Having previously examined U.S. efforts to provide disaster recovery 
assistance,[Footnote 4] we were asked to monitor USAID's delivery of 
the assistance in the Caribbean. In this report, we (1) review the 
recovery and reconstruction activities in Grenada, Jamaica, and Haiti, 
including the status of the activities as of December 31, 2005; (2) 
identify factors that affected USAID's ability to implement and 
complete the programs within the 1-year time frame; and (3) assess 
USAID's use of guidance and application of lessons learned from similar 
previous programs and its efforts to draw lessons from the current 
programs. 

To address these matters, we reviewed USAID's objectives and oversight 
strategy for the Hurricane Ivan and Tropical Storm Programs. We made 
several trips to Grenada and Jamaica and one trip to Haiti.[Footnote 5] 
In all three countries, we reviewed program documents and interviewed 
USAID staff, private contractors, and host government officials. We 
visited 80 project sites, most of them randomly selected, in Jamaica 
and Grenada as well as nine project sites in Haiti that were not 
randomly selected. We also analyzed program expenditure and activity 
data, having assessed the data's reliability and finding it sufficient 
for our purposes. We conducted our work from March 2005 through May 
2006 in accordance with generally accepted government auditing 
standards. (See app. I for a more detailed discussion of our scope and 
methodology). 

Results in Brief: 

USAID completed many of the activities that it implemented in Grenada, 
Jamaica, and Haiti within the 1-year time frame, but the agency 
required additional time to finalize many construction-related 
projects. Of the $92.4 million allocated for recovery and 
reconstruction in the three countries, USAID expended $71.3 million, or 
about 77 percent. In Grenada and Jamaica, USAID completed a range of 
non-construction-related recovery activities, including providing 
business and agriculture recovery grants, technical assistance to 
farmers, and grants to fisherfolk or artisans. In Haiti, USAID's 
completed nonconstruction activities included restoring irrigated 
farmland and hillsides, removing mud from streets and canals, and 
issuing household support grants. USAID also initiated construction- 
related projects, including repairing houses and public facilities and 
building new homes in Grenada and Jamaica and repairing homes, public 
facilities, and infrastructure in Haiti. However, in part because of 
increases in the cost of materials and labor, USAID lowered initial 
targets for many of these projects--for example, reducing new housing 
targets in Grenada from 150 to 55, house repair targets in Jamaica from 
3,450 to 932, and house repair targets in Haiti from 3,000 to 600. 
However, USAID contractors did not achieve the adjusted targets for 11 
of the 14 construction activities. In November 2005, USAID granted the 
contractors in Grenada and Jamaica a 6-month extension to complete 
approximately 240 new houses and finish other construction activities. 
In September 2005, contractors in Haiti received an 18-month extension 
to complete housing and infrastructure repairs but expected to finish 
these projects by June 2006.[Footnote 6] 

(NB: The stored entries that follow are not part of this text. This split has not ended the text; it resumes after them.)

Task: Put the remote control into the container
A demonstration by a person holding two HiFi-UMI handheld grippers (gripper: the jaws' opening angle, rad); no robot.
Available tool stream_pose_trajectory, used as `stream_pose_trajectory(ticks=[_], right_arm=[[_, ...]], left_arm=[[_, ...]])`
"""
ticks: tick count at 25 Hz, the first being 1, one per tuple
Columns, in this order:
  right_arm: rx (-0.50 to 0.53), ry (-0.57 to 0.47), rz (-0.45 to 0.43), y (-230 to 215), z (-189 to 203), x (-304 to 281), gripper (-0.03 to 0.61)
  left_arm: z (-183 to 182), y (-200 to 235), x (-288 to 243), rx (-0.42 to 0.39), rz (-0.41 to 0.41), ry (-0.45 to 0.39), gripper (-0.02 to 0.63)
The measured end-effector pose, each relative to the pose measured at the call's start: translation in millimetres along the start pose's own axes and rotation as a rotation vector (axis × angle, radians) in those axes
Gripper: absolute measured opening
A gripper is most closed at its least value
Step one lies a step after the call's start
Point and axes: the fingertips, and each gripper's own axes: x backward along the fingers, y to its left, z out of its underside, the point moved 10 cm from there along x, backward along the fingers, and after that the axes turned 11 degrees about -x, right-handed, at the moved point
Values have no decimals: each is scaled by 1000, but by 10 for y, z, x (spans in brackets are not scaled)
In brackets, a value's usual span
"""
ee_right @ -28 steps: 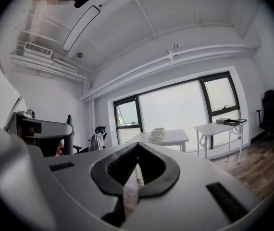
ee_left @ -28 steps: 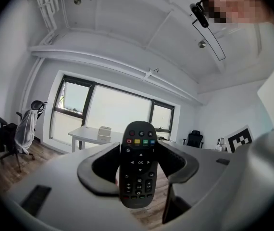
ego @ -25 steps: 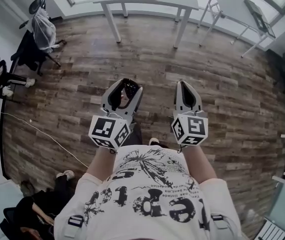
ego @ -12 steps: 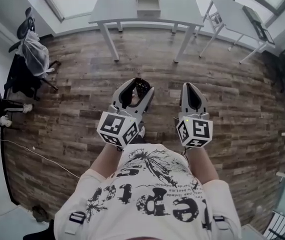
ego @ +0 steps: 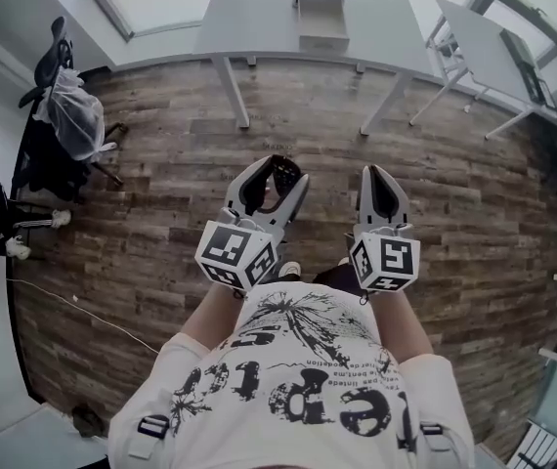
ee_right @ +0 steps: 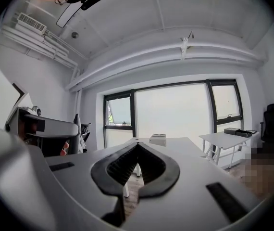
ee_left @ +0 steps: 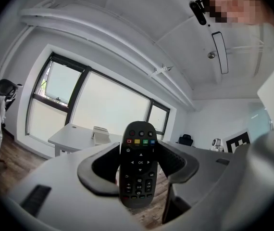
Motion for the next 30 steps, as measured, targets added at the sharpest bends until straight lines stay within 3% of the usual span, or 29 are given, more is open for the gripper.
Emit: stream_pose_trajectory(ticks=[7,19,30], right_arm=[[-3,7,-62,-251,-84,-608,2],[-41,-15,-163,-1457,-696,-1848,2],[-54,6,-210,-2388,-983,-2655,2]], left_arm=[[6,235,-519,25,-32,7,252],[-313,306,-1998,31,-149,-49,252],[-418,247,-3189,5,-211,-7,252]])
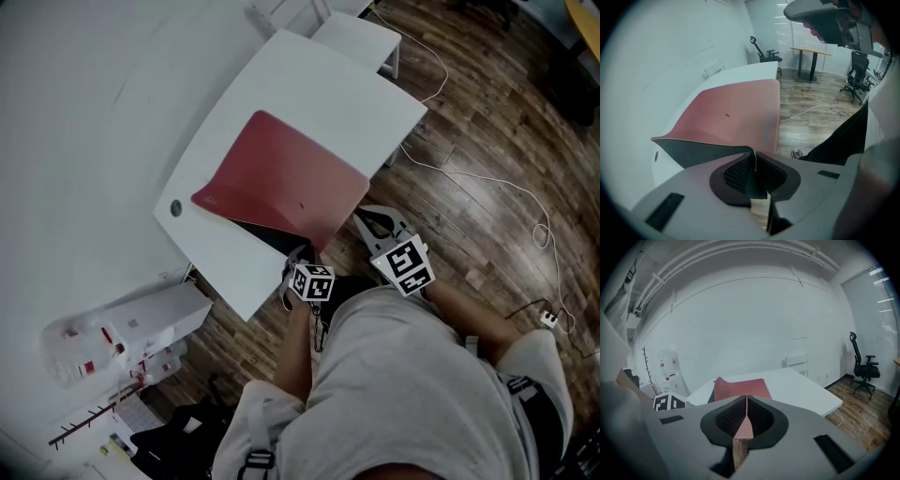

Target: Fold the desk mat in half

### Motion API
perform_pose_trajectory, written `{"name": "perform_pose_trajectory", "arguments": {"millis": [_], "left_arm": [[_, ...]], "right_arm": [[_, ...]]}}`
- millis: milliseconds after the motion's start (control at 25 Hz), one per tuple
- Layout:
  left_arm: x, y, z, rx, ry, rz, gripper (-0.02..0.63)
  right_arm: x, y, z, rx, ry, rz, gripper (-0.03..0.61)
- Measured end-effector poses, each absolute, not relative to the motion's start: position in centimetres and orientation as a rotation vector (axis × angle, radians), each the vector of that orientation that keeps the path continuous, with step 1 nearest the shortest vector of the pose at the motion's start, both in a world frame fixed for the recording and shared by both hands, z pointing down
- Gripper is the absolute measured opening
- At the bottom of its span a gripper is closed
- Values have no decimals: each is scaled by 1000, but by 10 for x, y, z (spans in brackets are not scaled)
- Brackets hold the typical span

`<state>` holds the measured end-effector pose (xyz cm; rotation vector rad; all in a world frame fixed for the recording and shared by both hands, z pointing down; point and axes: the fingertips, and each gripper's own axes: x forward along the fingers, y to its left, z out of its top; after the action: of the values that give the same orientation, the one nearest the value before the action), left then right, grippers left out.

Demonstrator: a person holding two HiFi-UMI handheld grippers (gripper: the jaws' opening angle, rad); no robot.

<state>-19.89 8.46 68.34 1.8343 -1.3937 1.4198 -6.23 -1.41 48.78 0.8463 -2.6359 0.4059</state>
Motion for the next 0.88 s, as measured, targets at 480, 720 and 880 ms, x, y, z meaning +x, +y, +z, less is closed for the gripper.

Several factors hampered USAID's ability to implement and complete 
program activities within the 1-year time frame. First, periods of 
severe weather delayed construction and some agriculture activities in 
Jamaica as well as some construction projects in Haiti. Second, 
coordination challenges in Grenada and Jamaica negatively affected 
USAID's implementation and completion of construction projects. For 
example, the Grenadian government lacked a central agency to identify 
needs and coordinate hurricane recovery efforts, and Jamaica's Office 
of National Reconstruction did not complete certain construction 
activities it had agreed to, delaying USAID's completion of new houses. 
Third, construction-related challenges, including difficulty in 
identifying housing recipients who could demonstrate land ownership, 
delayed construction activities in the three countries. Finally, 
according to USAID officials, ongoing security challenges disrupted the 
work in Haiti, leading, for example, to the temporary evacuation of 
some USAID staff during the summer of 2005. 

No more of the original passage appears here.